Awards
- Bicentennial Medal - 2021
- International Academies - 1990
- Finnish Academy of Sciences and Letters, Folklore Fellow
- Titled Professor (Emeritus) - 1989
- College Professor of Folklore and Ethnomusicology
- Guggenheim Fellow - 1972
Henry Glassie received his Ph.D. in folklore from the University of Pennsylvania. After teaching in IU's renowned Folklore Institute, he returned to Penn to be chair of its Department of Folklore and Folklife. In 1988, he came home to IU as College Professor of Folklore. He serves, too, as Co-Director of Turkish Studies, has adjunct appointments in Central Eurasian Studies, Near Eastern Languages and Cultures, and American Studies, and is a member of the Advisory Council of India Studies. His early research on the American cultural landscape resulted in two major books on vernacular architecture, both often reprinted.
With a Guggenheim fellowship, he went to Ireland and has written four books on Irish culture; one of them, Passing the Time in Ballymenone, won the Chicago Folklore Prize, and the Haney Prize in the Social Sciences.
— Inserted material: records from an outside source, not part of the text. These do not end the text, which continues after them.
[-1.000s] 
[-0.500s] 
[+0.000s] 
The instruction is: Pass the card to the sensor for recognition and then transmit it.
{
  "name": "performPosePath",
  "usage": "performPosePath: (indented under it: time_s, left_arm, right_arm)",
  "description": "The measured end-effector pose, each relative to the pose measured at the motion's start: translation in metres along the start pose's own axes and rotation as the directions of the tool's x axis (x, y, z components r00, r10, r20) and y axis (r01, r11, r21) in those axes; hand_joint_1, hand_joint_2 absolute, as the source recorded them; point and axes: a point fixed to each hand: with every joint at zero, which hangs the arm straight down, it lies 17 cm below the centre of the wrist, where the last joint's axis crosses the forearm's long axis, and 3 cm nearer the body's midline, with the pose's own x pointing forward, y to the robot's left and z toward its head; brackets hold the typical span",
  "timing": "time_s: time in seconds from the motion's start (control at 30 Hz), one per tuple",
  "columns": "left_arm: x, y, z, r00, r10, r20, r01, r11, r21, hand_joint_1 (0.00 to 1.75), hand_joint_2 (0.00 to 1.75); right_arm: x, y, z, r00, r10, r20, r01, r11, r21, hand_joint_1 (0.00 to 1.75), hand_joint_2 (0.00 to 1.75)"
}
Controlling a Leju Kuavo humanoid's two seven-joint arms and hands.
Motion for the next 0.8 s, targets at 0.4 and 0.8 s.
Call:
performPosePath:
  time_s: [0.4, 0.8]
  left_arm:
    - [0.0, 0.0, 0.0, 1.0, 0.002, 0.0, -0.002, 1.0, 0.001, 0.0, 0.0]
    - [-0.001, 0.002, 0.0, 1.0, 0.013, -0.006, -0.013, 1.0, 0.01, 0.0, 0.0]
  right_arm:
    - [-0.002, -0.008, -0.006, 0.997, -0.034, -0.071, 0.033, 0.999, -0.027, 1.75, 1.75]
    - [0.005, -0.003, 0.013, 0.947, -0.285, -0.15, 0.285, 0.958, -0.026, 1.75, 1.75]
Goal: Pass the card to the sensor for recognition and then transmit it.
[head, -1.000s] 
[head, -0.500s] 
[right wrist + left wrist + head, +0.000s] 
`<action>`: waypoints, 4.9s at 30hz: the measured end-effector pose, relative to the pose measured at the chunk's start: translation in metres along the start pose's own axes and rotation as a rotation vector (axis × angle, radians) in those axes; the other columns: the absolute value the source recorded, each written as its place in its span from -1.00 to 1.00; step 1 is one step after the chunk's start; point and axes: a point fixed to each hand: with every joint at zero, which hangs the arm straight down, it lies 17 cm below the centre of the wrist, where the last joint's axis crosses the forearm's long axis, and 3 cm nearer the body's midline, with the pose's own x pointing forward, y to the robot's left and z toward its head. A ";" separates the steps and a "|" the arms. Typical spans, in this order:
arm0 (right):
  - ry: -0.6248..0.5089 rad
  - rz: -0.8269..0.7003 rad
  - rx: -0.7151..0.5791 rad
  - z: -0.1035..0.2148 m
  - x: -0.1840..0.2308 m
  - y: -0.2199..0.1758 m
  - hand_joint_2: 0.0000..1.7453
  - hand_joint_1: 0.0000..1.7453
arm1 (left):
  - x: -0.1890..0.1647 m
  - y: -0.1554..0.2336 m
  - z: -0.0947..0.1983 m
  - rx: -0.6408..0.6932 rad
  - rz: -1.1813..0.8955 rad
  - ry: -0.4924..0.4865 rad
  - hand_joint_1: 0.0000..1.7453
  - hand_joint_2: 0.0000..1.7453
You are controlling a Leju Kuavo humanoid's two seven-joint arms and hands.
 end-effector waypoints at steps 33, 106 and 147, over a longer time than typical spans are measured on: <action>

The research he began in 1982 on the living arts of modern Turkey has yielded a major exhibition, which appeared in the IU Art Museum, and a book published by the IU Press. Like two of his earlier works, Turkish Traditional Art Today, was named among the notable books of the year by the New York Times, and for it he was honored with the Award for Superior Service by the Turkish Ministry of Culture and the Award for Outstanding Achievement in the Arts by the Assembly of Turkish American Associations. In 1998, he received the state Certificate of Honour from the Ministry of Cultural Affairs of Bangladesh for his book Art and Life in Bangladesh. His latest book, Vernacular Architecture, won the Cummings Award for the best book on North American architecture in 2001.
He has recently completed a fifth book on Ireland, published by the IU Press in 2006, and he is currently at work on a book on Japanese figurative ceramics. Glassie has lectured widely in Europe and Asia as well as North America. He has been president of the Vernacular Architecture Forum and the American Folklore Society, and he is a Folklore Fellow of the Finnish Academy. He has received a Teaching Excellence Award from Indiana University.